= NoSo =

American musician

Baek Hwong (born 1997), known professionally as NoSo, is a Korean-American singer-songwriter, guitarist, producer, and composer. NoSo is known for their 2022 debut album, Stay Proud of Me.

== Early life and influences ==
NoSo was born Baek Hwong on May 14, 1997, in Chicago, Illinois. They grew up attending a music festival at a venue where musicians such as B. B. King, Bonnie Raitt, and Aretha Franklin performed. They participated in theater classes during their childhood and performed in productions such as West Side Story.

At 12, NoSo decided to pursue their own musical endeavors. They initially took guitar lessons at a local music store before deciding to learn to play the guitar on their own in their family's basement.

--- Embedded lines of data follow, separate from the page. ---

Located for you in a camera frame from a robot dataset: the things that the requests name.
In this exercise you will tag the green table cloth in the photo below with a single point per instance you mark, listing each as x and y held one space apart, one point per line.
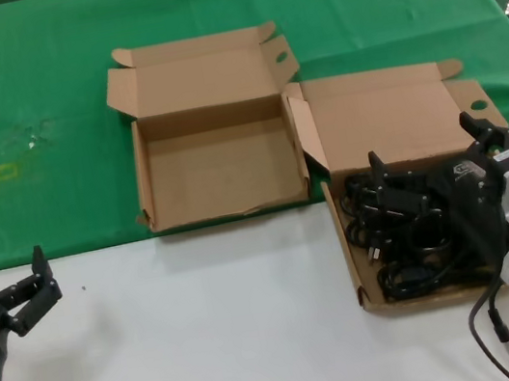
19 68

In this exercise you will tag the torn-edged open cardboard box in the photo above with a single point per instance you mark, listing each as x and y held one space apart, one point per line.
215 158

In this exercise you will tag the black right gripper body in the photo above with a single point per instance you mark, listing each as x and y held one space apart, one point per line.
472 193

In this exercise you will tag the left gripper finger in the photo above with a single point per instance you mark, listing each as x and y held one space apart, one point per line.
19 288
41 304

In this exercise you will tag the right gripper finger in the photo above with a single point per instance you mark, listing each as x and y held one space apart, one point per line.
401 192
492 136

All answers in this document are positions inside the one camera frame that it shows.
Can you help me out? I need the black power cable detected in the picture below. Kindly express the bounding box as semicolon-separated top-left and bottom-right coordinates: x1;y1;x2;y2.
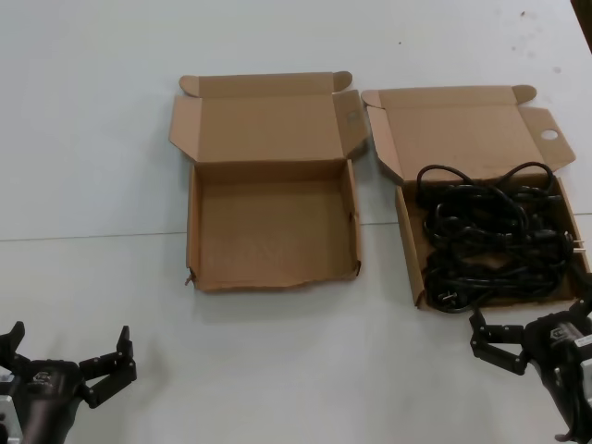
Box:
415;161;563;221
425;198;589;278
423;249;570;316

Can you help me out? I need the cardboard box with round hole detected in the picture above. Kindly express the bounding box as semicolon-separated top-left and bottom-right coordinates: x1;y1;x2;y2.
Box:
360;84;592;311

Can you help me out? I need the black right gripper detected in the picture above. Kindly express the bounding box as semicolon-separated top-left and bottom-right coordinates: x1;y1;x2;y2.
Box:
469;295;592;383

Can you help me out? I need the cardboard box with torn edge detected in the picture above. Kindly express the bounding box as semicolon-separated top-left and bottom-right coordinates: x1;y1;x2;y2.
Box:
166;70;370;293

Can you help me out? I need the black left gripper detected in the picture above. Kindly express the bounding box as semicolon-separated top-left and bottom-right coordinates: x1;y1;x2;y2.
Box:
0;321;139;410

When they were 16, NoSo moved to Los Angeles and began writing music. Eventually, NoSo pursued their undergraduate education at the University of Southern California's Thornton School of Music, where they studied popular music.

== Career ==
NoSo signed with Partisan Records under the stage name NoSo.

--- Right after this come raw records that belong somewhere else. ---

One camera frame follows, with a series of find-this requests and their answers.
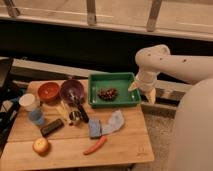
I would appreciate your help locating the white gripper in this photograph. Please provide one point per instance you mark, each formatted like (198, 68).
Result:
(146, 81)

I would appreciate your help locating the dark red grape bunch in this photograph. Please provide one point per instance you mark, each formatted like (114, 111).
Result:
(108, 94)

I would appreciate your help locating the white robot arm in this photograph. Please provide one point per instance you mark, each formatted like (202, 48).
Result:
(191, 145)

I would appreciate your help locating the blue plastic cup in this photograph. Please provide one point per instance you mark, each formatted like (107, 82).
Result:
(36, 116)

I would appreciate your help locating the white plastic cup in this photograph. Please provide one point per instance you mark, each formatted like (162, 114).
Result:
(29, 102)

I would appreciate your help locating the green plastic tray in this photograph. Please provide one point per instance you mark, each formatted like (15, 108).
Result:
(118, 81)

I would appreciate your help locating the light blue cloth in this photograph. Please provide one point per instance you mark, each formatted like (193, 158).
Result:
(115, 122)

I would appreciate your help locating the blue sponge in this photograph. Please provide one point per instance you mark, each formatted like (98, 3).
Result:
(94, 128)

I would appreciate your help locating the purple bowl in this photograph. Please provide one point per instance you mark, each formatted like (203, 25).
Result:
(72, 86)

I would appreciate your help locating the black rectangular block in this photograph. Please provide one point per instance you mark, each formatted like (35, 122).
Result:
(51, 127)

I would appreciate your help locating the orange-red bowl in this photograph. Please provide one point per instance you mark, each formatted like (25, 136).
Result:
(48, 91)

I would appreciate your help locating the red yellow apple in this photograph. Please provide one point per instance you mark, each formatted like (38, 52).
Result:
(41, 145)

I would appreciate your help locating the black handled metal scoop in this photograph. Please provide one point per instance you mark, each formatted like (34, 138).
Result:
(79, 114)

In 2019, NoSo participated in NPR Music's Tiny Desk Concert.

NoSo's debut album is entitled Stay Proud of Me. NoSo began to lay the groundwork for their debut album in 2017, and eventually recorded the work in their family's condominium during the COVID-19 quarantine. The guitar-led album was released on July 8, 2022, as a coming-of-age story that encapsulates NoSo's experiences with their gender and racial identity. The cover art for the album was inspired by Korean records from the 1980s that NoSo's parents played for them when they were younger.

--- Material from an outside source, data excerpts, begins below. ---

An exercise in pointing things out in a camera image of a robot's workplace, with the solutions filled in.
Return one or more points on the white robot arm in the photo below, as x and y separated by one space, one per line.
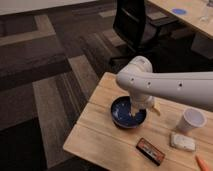
143 85

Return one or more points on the orange carrot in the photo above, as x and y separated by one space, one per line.
201 163

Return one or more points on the black office chair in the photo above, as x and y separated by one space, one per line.
136 28

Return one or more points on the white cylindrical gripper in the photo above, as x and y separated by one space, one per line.
142 101

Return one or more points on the clear drinking glass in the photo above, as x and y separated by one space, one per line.
207 11

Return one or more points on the orange and black snack bar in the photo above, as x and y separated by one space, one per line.
150 151

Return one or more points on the dark blue ceramic bowl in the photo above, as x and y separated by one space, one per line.
121 113

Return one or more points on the blue round coaster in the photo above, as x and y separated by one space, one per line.
179 11

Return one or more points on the white paper cup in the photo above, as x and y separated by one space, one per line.
191 119

NoSo has described songwriting as a means of exploring and articulating their transgender identity. Several songs draw from their experiences as a trans Korean American raised in a predominantly White community. They wrote the song "Parasites" while recovering from gender-affirming top surgery.

For their sophomore album, When Are You Leaving?, Hwong told Argus Far that Wong Kar-wai's "visual aesthetics inspired the album cover and the moodiness of the record."